(Collected data entries)
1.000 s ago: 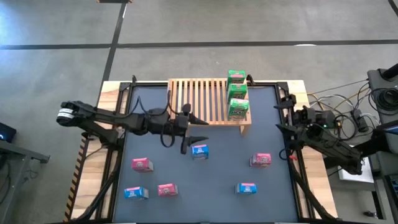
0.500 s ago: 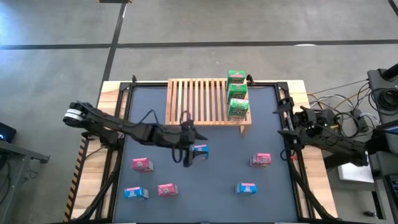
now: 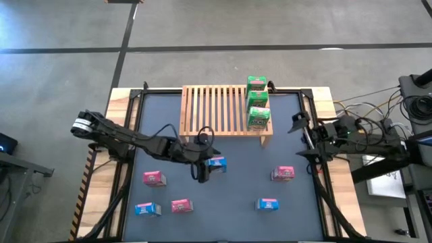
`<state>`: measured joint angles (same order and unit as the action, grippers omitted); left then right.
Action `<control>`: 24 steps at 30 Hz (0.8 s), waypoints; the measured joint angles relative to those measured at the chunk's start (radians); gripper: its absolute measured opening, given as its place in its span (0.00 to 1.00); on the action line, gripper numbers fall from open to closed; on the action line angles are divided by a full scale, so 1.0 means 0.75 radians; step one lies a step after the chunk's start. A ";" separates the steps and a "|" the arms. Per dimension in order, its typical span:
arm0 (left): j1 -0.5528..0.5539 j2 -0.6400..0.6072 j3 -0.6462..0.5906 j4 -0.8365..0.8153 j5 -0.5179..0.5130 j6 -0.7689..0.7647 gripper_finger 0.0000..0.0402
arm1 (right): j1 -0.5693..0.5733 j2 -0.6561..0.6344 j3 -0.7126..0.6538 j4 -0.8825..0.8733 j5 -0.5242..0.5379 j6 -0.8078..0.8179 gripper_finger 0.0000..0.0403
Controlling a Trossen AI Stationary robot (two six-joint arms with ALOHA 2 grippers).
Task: Stack cereal on shelf
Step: Put the top blue cereal box on the shelf
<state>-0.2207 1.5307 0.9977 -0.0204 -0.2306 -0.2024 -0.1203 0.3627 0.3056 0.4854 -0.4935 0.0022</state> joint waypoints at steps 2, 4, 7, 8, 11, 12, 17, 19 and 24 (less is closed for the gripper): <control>-0.001 0.000 0.000 -0.045 0.001 -0.009 0.61 | 0.055 0.049 0.023 0.007 0.029 -0.023 0.82; -0.001 0.001 0.000 -0.064 0.001 -0.040 0.61 | 0.107 0.089 0.043 0.007 0.057 -0.043 0.82; -0.003 0.003 0.000 -0.095 0.001 -0.069 0.61 | 0.178 0.148 0.070 0.002 0.104 -0.092 0.82; -0.003 0.003 0.000 -0.106 0.001 -0.071 0.61 | 0.197 0.165 0.077 0.001 0.110 -0.107 0.82; -0.005 0.003 0.000 -0.143 0.001 -0.064 0.61 | 0.239 0.208 0.099 0.000 0.116 -0.144 0.82; -0.004 0.003 0.000 -0.161 0.000 -0.061 0.61 | 0.248 0.222 0.104 0.000 0.122 -0.153 0.82; -0.005 0.028 -0.001 -0.195 -0.039 -0.069 0.61 | 0.260 0.263 0.114 0.000 0.142 -0.162 0.82; -0.005 0.045 -0.001 -0.192 -0.042 -0.086 0.61 | 0.260 0.263 0.114 0.000 0.149 -0.163 0.82; -0.007 0.105 -0.001 -0.194 -0.042 -0.101 0.61 | 0.260 0.262 0.114 0.000 0.161 -0.162 0.82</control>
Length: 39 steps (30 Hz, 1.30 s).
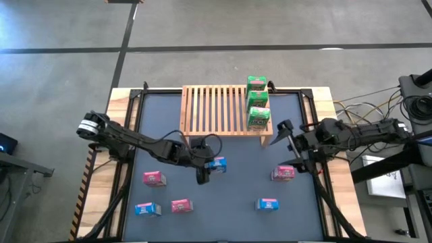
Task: Stack cereal on shelf
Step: Put the top blue cereal box on the shelf
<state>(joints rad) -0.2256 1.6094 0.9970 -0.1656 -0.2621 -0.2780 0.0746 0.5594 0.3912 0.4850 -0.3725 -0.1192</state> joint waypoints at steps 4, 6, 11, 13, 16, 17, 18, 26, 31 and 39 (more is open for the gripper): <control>0.000 0.050 -0.001 -0.002 0.001 -0.025 0.61 | 0.000 0.007 0.000 -0.010 0.002 0.000 0.82; 0.000 0.060 -0.001 -0.001 0.001 -0.053 0.61 | 0.000 0.007 0.000 -0.004 0.010 -0.001 0.82; 0.000 0.067 -0.001 0.000 0.001 -0.073 0.58 | 0.000 0.010 0.000 -0.011 0.013 -0.005 0.82; 0.000 0.066 -0.001 0.000 0.001 -0.073 0.56 | 0.000 0.009 0.000 -0.010 0.013 -0.005 0.82; 0.000 0.064 -0.001 0.000 0.001 -0.073 0.50 | 0.000 0.009 0.000 -0.010 0.014 -0.005 0.82; 0.000 0.063 -0.001 0.000 0.001 -0.073 0.48 | 0.000 0.009 0.000 -0.010 0.014 -0.005 0.82; 0.000 0.063 -0.001 0.000 0.002 -0.070 0.45 | 0.000 0.009 0.000 -0.010 0.014 -0.005 0.82; 0.000 0.063 0.081 -0.050 0.025 -0.008 0.30 | 0.000 0.009 0.000 -0.018 0.046 -0.013 0.82; 0.000 0.062 0.214 -0.187 0.025 0.087 0.29 | 0.000 0.010 0.000 -0.025 0.053 -0.014 0.82; 0.000 0.062 0.544 -0.586 0.024 0.224 0.31 | 0.000 0.010 0.000 -0.025 0.052 -0.016 0.82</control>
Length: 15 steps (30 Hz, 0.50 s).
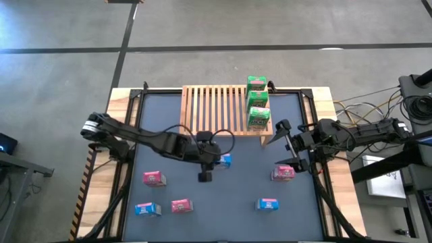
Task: Stack cereal on shelf
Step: Put the top blue cereal box on the shelf
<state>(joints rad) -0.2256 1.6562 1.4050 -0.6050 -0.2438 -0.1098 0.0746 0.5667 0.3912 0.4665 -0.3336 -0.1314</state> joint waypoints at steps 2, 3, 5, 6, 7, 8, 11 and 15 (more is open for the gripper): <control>0.005 0.000 0.078 -0.067 -0.006 0.069 0.31 | 0.000 0.000 0.000 0.000 -0.001 0.000 0.82; 0.009 -0.001 0.115 -0.083 -0.016 0.106 0.31 | 0.000 0.000 0.000 0.000 -0.001 0.000 0.82; 0.025 -0.002 0.171 -0.094 -0.033 0.177 0.31 | 0.000 0.000 0.000 0.000 -0.003 0.000 0.82; 0.039 -0.003 0.195 -0.094 -0.037 0.211 0.31 | 0.000 0.000 0.000 0.000 -0.003 0.000 0.82; 0.053 -0.003 0.219 -0.093 -0.040 0.239 0.31 | 0.000 0.000 0.000 0.001 -0.003 0.000 0.82; 0.071 -0.003 0.240 -0.093 -0.044 0.260 0.31 | 0.000 0.000 0.000 0.001 -0.003 0.000 0.82; 0.139 -0.009 0.292 -0.095 -0.045 0.293 0.31 | 0.000 0.000 0.000 -0.001 -0.003 0.000 0.82; 0.272 -0.039 0.317 -0.169 -0.041 0.328 0.31 | 0.000 0.000 -0.001 -0.009 -0.003 0.000 0.82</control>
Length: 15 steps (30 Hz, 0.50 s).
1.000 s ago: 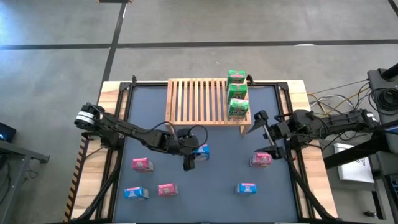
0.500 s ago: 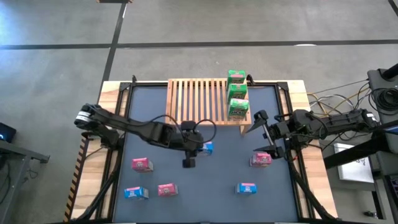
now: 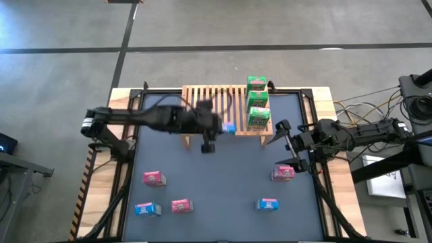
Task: Stack cereal on shelf
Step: Put the top blue cereal box on the shelf
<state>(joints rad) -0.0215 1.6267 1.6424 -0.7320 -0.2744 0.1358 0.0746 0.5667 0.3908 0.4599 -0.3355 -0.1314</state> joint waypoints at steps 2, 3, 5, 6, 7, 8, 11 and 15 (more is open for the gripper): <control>0.080 -0.027 0.000 -0.023 0.042 0.012 0.31 | 0.000 0.000 0.000 -0.005 0.000 -0.001 0.82; 0.126 -0.041 0.000 -0.022 0.077 0.017 0.31 | 0.000 0.000 0.000 -0.007 0.000 -0.004 0.82; 0.229 -0.065 0.000 -0.007 0.161 0.022 0.31 | 0.000 0.000 0.000 -0.008 0.001 -0.015 0.82; 0.286 -0.073 0.000 -0.003 0.208 0.023 0.31 | 0.000 0.000 0.000 -0.008 0.005 -0.017 0.82; 0.342 -0.075 0.000 0.000 0.261 0.022 0.31 | -0.001 0.000 0.000 -0.008 0.008 -0.018 0.82; 0.396 -0.075 0.000 0.004 0.328 0.020 0.31 | -0.001 0.000 0.000 -0.008 0.018 -0.018 0.82; 0.548 -0.064 0.000 0.025 0.529 0.018 0.31 | -0.001 0.000 0.000 -0.016 0.031 -0.018 0.82; 0.684 -0.036 0.000 0.071 0.726 0.053 0.31 | -0.001 0.008 0.000 -0.017 0.031 -0.018 0.82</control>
<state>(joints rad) 0.4911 1.6001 1.6422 -0.6789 0.2698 0.1756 0.0742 0.5728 0.3907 0.4475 -0.3119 -0.1448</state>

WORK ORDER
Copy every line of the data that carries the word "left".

SOLUTION
`<state>`: measured joint angles (same order and unit as the action, grippers omitted); left then right.
arm0 (left): j1 -0.5528..0.5539 j2 -0.6400..0.6072 j3 -0.6462..0.5906 j4 -0.8365..0.8153 j5 -0.5179..0.5130 j6 -0.7689..0.7647 gripper_finger 0.0000..0.0402

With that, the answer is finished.